The escapism they engage in reminds me of the classic Kierkegaardian novel The Moviegoer, where Walker Percy’s protagonist, Binx Bolling, speaks of his own outlet:
“In the evenings I usually watch television or go to the movies… Our neighborhood theater in Gentilly has permanent lettering on the front of the marquee reading: ‘Where Happiness Costs So Little.’ The fact is I am quite happy in a movie, even a bad movie. Other people, so I have read, treasure memorable moments of their lives: the time one climbed the Parthenon at sunrise, the summer night one met a lonely girl in Central Park and achieved with her a sweet and natural relationship, as they say in books. I too once met a girl in Central Park, but it is not much to remember. What I remember is the time John Wayne killed three men with a carbine as he was falling to the dusty street in Stagecoach, and the time the kitten found Orson Welles in the doorway in The Third Man.”
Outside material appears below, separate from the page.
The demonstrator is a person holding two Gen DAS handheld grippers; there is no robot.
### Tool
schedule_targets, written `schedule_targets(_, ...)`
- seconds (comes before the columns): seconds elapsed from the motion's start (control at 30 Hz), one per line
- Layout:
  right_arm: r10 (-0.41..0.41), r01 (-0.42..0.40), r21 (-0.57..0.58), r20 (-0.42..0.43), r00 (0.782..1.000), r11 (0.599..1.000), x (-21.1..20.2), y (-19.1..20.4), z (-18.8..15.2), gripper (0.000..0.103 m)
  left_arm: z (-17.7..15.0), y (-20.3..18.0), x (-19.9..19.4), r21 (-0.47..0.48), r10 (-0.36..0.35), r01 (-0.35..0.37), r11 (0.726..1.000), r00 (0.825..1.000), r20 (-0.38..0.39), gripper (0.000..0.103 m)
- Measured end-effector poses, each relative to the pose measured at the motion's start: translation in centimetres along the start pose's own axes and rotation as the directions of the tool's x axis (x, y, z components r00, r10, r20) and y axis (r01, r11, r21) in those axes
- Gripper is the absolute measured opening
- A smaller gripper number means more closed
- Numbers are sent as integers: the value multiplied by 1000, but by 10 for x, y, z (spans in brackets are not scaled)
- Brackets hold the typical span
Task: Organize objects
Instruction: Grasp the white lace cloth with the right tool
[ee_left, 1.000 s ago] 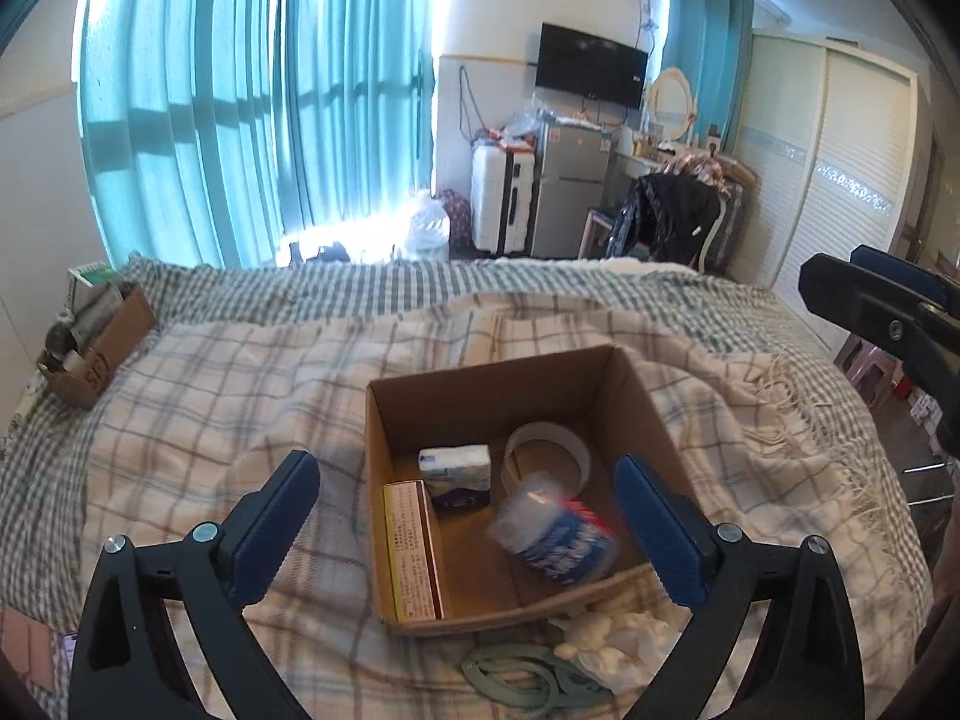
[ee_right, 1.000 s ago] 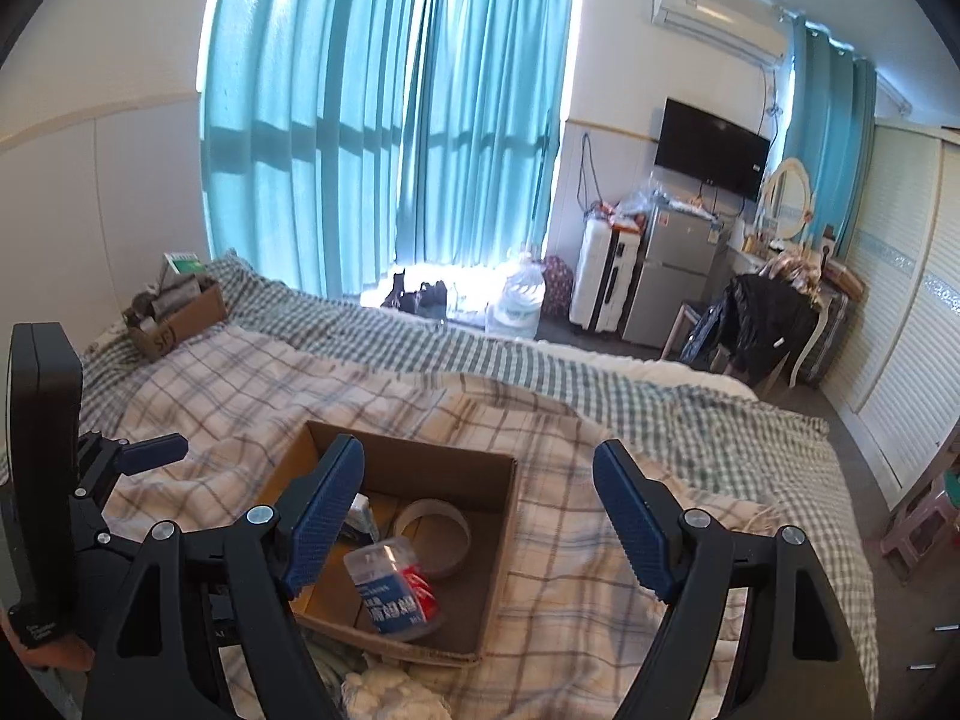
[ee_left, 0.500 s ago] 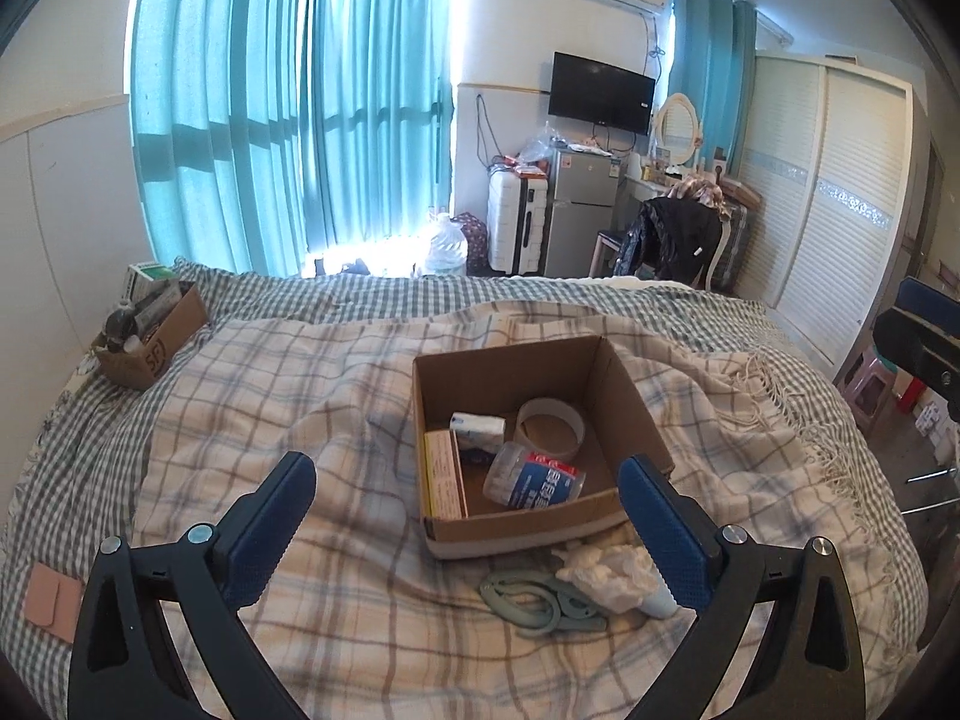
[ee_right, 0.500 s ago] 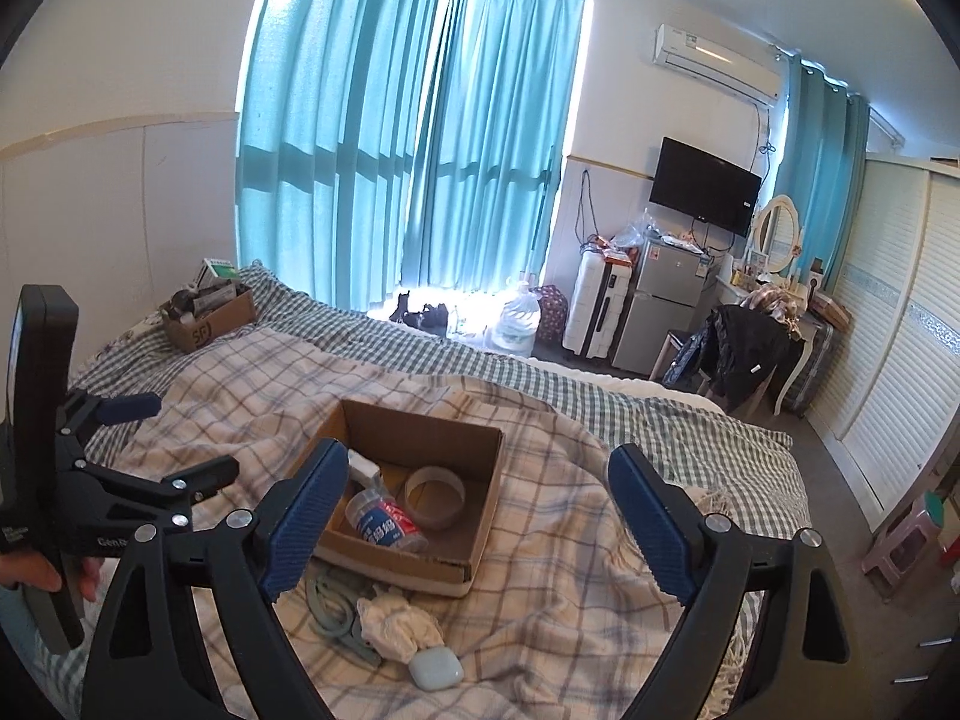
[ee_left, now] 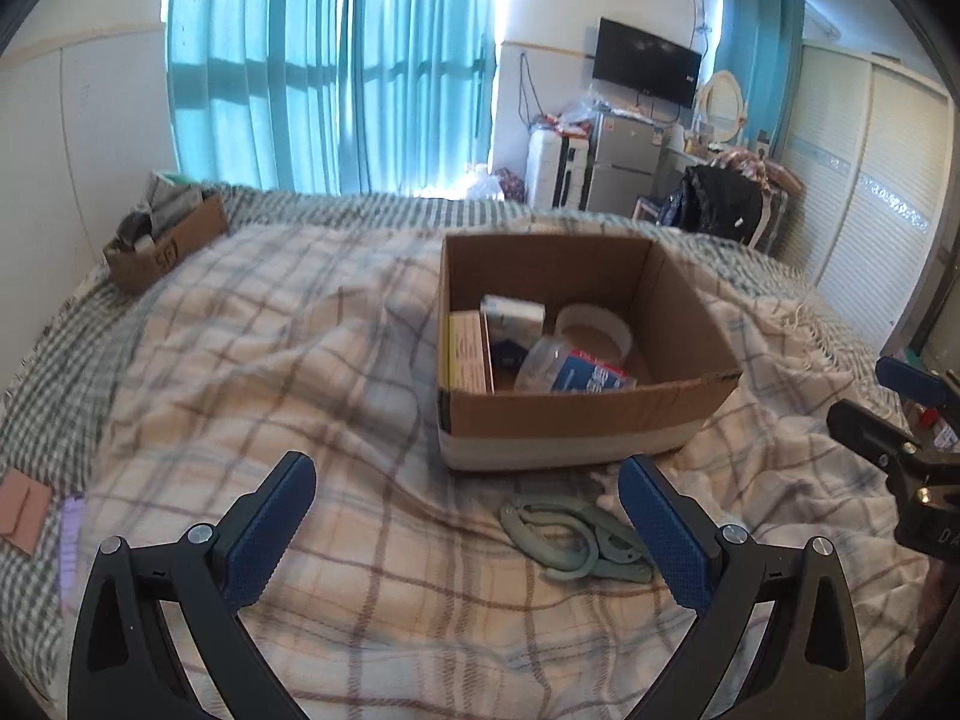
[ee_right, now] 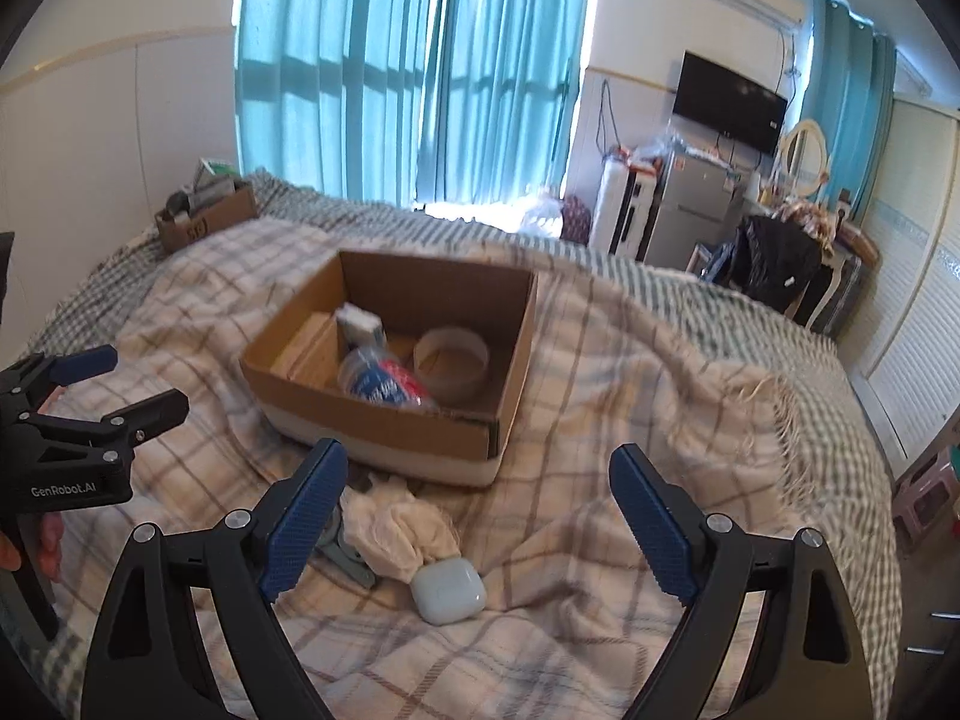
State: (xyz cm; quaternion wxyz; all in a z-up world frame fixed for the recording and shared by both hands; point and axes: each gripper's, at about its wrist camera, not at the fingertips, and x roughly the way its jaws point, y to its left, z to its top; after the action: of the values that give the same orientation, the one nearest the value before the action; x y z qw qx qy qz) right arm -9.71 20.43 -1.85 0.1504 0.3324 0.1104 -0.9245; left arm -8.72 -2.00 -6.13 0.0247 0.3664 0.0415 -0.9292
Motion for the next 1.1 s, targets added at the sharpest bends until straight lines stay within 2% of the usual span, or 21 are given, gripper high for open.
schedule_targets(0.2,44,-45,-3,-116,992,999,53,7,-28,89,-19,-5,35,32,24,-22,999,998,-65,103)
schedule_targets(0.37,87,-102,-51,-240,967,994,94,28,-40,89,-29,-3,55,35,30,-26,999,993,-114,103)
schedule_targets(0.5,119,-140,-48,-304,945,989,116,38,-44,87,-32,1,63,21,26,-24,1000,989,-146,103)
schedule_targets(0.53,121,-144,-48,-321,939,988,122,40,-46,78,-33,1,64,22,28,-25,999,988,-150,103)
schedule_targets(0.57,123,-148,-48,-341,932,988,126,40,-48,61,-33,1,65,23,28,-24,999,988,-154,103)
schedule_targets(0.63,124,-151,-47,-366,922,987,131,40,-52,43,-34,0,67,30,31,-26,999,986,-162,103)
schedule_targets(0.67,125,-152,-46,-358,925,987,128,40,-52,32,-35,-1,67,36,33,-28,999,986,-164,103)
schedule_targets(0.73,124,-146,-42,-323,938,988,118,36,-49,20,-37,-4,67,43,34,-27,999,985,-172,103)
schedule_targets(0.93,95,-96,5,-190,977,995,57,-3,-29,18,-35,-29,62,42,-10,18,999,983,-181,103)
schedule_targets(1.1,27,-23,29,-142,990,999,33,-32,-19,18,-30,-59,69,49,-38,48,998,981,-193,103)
A great many gamers could say the same about moments they’ve shared with friends or experienced alone, childhood dreams they’ve made real in places where “happiness costs so little.” Is that such a bad thing? Is there anything wrong with the realm these escapists inhabit–with setting aside time to engage in an imaginary world and, increasingly, the community that comes with it? Is it any different than Bolling sitting in the movies instead of confronting the world outside? Escapism can, in its own way, be enlightening and cathartic.
Perhaps this escapism is only a bad thing if that imaginary world comes to dominate one’s life to the detriment of yourself and those around you. If you neglect the responsibility you have to seek the right path for how you will live in this real world, the consequences can be very real. Here, you cannot simply follow the path the designers have set for you–you have to choose it for yourself. And here, there is no robot butler. Yet.